A factor of writing in JCWS is students are expected to write to learn. Writing to learn allows students to practice discovery thinking, and to explain course material to themselves. Further, having students write forces them to make decisions in their thinking. Moreover, writing to learn enables students to understand the course material better. A more comprehensive understanding of the course material transfers to improved communication. That is to say, writing or explaining new material to one’s self is the first step of explaining something to others.
When the course moved into grading papers, I discovered a glaring weakness in my own ability. Let me explain.
Each of the new instructors took a “draft paper” to mark up and make comments on. As I marked up the paper, I focused on grammar, spelling, and other small errors throughout the paper.
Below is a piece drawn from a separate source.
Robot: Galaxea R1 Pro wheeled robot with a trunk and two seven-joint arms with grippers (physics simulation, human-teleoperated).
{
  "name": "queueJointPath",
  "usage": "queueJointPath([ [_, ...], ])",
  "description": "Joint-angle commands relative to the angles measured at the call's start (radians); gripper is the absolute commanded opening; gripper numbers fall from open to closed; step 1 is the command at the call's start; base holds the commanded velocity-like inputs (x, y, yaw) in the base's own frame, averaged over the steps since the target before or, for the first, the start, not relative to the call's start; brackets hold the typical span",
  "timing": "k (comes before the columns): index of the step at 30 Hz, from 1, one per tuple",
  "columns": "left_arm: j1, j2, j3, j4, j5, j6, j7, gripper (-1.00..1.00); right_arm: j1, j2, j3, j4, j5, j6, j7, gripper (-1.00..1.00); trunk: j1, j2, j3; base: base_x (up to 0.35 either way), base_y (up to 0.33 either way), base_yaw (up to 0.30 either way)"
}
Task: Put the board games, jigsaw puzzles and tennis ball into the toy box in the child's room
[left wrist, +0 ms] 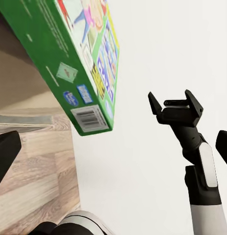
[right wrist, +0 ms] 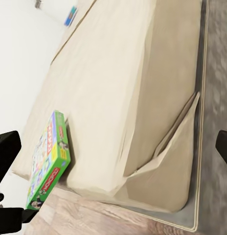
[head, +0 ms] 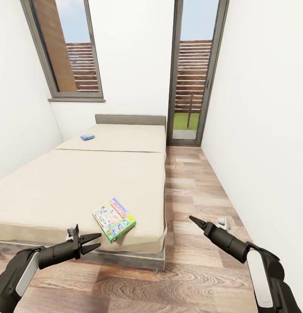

When each new instructor talked through their markings, others were able to capture bigger ticket items such as logical inconsistencies in the paper’s thesis and argument. I became so distracted in the weeds I failed to see the forest. My corrections would be of little use to a student trying to formulate a thesis with supporting evidence.
This being said, the technique we talked through, as a class was to make small corrections on the first one or two pages, and ask the student to revise the rest of the paper as they work through drafts. The final product should be error free and grammatically correct. It is my belief that senior leaders can become distracted by small errors, and tend to ignore any products that contain them, no matter how important the content may be. Indeed, writers who submit products riddled with small errors tend to be labeled as hasty, careless, or uninformed. Further, senior leaders rarely want someone to represent their organization if they present sloppy, error filled work.
Balancing the content, the arguments, and the clarity with a tendency to act like a grammar nazi will be a continual challenge I will maintain at the forefront when coaching and advising students on their written work.
Plagiarism, also known as the death sentence of writers was our final topic of the week. This is a paramount topic for writing in the military. Day to day, the military plagiarizes thousands of documents. This may be in how we have generic write ups for awards and evaluations, or in the way that unit SOPs tend to have similar language. These are accepted practices in large organizations. However, officers must leave this practice behind when attending professional military education (PME).